ゴルフ界の007とは! 2011年2月10日木曜日 12:10

「最近ゴルフ場で007という言葉をよく聞くのですが、諜報部員か誰かが暗躍しているのですか?」という質問を、真顔で聞いてくる人がいました。諜報部員を送るほど機密などゴルフ場にはないと思いますが、と冗談を言いつつ、解説しますと、実は、3,4年前あたりから日本でも普及し始めたのですが、ベントグリーンの新種の芝の名前なのです。これがまたいい芝なのです。
 昨年大変な暑さに見舞われ、あちこちのグリーンが赤焼けしましたが、この007はその暑さにも強く、芝の葉が細い、さらに生育のスピードが非常に早いのです。同じような芝にスーパードミネントという芝やL93などいくつかの新種の芝が登場しています。ほとんどが米国のオレゴン州で生まれた芝です。
 ご存知の方もいらっしゃるかと思いますが、世界中のグリーンは、ベント芝かティフトン芝です。ベント芝は、温帯地方から北の地域のゴルフ場で採用しています。ティフトン芝を採用しているのは、亜熱帯地方から熱帯地方のほとんどのゴルフ場で採用されています。

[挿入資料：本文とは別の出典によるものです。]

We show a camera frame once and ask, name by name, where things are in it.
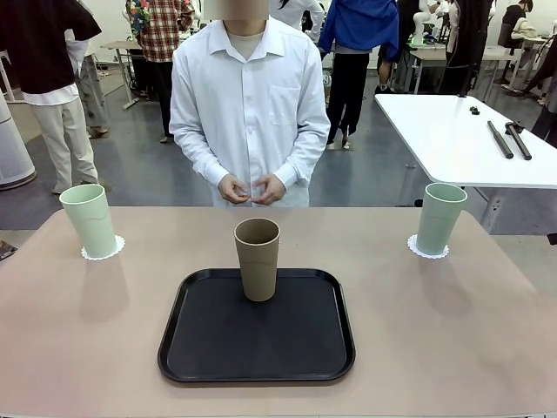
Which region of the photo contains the person in plaid shirt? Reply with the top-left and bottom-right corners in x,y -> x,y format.
124,0 -> 195,143

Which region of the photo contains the person in white shirt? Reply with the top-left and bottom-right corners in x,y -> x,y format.
168,0 -> 332,208

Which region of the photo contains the person's left forearm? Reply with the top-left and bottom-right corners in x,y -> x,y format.
272,124 -> 332,188

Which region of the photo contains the person's right forearm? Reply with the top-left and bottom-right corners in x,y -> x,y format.
169,125 -> 230,186

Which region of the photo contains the black metal rod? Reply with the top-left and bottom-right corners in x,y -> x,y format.
503,122 -> 533,161
487,120 -> 514,158

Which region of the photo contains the grey background desk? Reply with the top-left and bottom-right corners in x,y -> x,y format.
398,37 -> 458,95

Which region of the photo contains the white scalloped paper coaster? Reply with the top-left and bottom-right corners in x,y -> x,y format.
80,234 -> 127,262
406,233 -> 449,261

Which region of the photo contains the person in dark clothes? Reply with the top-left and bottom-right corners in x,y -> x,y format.
521,41 -> 557,137

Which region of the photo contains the brown cup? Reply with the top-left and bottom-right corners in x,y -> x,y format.
233,219 -> 281,302

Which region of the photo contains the person's right hand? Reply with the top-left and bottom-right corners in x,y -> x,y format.
217,173 -> 252,206

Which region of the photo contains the seated person in background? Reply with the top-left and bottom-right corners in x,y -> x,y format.
498,0 -> 539,86

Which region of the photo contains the black plastic tray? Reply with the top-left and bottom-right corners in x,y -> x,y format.
157,268 -> 356,384

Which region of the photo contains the beige background desk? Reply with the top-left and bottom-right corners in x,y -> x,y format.
100,39 -> 143,110

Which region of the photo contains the person in blue jacket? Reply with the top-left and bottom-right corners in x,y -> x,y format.
317,0 -> 401,149

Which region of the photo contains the person in black coat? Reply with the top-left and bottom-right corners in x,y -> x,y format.
446,0 -> 493,98

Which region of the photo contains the person in grey trousers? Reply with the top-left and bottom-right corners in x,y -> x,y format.
64,28 -> 110,138

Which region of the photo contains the light green cup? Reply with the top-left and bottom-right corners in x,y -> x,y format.
58,184 -> 118,258
415,182 -> 468,255

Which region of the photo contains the person's left hand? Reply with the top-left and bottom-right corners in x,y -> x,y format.
251,172 -> 287,206

 この中でベント芝は、これまで数千種類にも上るほど開発されています。年間数百種類にもなります。もちろんゴルフ場だけではなく、ガーディ二ングが盛んな欧米各国の町や公園、一般家庭で使われています。一度当たると大変な収益にもなる芝の種の開発なのです。それでネーミングもいろいろあるんですね。開発した人の名前や投資家の名前、地域の名前、番号などいろいろです。その中でこの007やスーパードミネントなどのネーミングというのは面白いですね。一般のゴルファーには何を言っているかな、としか聞こえないでしょう。
 これまで世界のゴルフ場でもっとの多く使われたのはペンクロスという芝です。日本でもほとんどのコースが採用しました。これは3種類の芝の掛け合わせで作られています。しかし007やスーパードミネントは、20種類以上の芝の掛け合わせです。理論的には20種類もの芝の長所を集めた新種、ということになります。だから暑さ、葉の強さ、生育の早さなどが非常にいい芝なのです。

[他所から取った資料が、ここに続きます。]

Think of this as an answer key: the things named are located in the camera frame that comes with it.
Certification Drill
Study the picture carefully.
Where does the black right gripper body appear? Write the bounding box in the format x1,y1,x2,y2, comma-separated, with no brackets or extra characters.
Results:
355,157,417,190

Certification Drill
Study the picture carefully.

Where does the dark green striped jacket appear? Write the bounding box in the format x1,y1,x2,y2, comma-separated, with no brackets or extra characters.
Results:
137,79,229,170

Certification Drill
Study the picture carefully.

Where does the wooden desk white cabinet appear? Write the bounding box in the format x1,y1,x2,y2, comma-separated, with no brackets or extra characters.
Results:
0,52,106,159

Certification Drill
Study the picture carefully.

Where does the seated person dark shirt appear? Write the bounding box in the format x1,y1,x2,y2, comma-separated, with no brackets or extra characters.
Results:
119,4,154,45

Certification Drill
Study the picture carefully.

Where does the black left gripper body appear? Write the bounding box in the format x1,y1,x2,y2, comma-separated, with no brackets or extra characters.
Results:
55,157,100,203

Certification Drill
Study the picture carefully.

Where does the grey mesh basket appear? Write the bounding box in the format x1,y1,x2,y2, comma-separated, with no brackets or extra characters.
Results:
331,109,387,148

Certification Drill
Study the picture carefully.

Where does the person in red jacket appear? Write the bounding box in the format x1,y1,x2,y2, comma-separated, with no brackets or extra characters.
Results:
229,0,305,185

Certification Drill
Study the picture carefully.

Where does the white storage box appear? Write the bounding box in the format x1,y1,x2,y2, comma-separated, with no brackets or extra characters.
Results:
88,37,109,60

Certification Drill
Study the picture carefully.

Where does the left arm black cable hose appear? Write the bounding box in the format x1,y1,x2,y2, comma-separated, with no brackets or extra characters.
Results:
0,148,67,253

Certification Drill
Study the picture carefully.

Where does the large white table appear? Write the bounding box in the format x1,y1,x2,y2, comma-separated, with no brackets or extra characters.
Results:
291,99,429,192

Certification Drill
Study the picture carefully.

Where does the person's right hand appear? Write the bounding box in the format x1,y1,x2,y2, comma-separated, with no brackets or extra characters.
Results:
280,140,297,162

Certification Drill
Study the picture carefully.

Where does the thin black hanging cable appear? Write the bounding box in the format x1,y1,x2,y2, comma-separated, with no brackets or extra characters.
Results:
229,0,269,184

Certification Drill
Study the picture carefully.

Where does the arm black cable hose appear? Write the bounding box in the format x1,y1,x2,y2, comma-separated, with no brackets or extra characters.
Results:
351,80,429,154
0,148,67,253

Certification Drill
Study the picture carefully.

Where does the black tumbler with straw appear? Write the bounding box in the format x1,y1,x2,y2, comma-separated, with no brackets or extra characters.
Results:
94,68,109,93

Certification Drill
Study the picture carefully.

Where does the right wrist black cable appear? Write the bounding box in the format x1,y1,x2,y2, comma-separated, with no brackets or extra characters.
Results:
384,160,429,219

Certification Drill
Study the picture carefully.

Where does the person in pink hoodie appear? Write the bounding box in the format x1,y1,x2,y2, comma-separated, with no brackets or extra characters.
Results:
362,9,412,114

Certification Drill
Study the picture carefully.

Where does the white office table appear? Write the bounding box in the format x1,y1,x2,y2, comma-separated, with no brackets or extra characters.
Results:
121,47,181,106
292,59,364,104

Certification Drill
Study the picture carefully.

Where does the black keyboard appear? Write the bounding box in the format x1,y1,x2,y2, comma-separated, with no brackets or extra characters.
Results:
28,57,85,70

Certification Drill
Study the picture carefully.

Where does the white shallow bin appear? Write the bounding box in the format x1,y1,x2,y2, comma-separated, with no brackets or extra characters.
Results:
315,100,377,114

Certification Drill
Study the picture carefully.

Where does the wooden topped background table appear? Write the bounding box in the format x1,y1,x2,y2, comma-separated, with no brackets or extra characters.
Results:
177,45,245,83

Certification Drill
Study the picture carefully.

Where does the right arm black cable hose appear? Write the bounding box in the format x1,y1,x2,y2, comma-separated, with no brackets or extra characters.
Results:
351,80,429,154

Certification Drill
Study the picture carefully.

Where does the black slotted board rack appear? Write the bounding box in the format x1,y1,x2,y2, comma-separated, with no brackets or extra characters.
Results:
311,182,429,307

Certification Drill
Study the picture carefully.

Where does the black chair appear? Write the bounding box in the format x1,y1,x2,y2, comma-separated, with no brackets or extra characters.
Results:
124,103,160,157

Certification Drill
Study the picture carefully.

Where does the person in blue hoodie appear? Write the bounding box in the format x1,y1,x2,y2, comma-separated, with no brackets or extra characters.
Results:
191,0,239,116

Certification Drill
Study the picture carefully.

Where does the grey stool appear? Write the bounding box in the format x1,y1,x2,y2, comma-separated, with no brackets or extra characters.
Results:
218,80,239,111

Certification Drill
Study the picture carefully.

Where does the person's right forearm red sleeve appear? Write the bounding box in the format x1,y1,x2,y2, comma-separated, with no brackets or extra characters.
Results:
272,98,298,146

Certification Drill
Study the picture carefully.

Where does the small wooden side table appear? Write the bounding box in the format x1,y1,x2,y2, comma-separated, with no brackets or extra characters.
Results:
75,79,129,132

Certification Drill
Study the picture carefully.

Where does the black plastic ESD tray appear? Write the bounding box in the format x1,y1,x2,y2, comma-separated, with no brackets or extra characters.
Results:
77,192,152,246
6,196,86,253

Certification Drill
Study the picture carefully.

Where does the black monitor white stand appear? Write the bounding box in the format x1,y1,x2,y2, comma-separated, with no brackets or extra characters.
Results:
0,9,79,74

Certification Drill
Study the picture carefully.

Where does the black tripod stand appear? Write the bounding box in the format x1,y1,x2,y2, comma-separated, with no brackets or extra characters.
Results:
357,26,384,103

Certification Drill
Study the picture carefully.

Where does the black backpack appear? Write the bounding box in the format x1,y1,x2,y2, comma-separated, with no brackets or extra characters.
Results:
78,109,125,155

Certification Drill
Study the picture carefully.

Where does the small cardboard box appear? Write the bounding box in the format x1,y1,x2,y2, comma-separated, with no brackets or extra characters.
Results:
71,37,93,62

 温暖化が年々広がっていく中、新しい芝で昨今の厳しい気象条件を乗り越えよう、というゴルフ場のささやかな企業努力なのです。
 これらの芝はオーガスタナショナルでも採用され、いい結果を生んでいます。速いグリーンで丈夫なグリーンができていますから、きっとまた楽しいゴルフを味わうことができると思います。期待してください。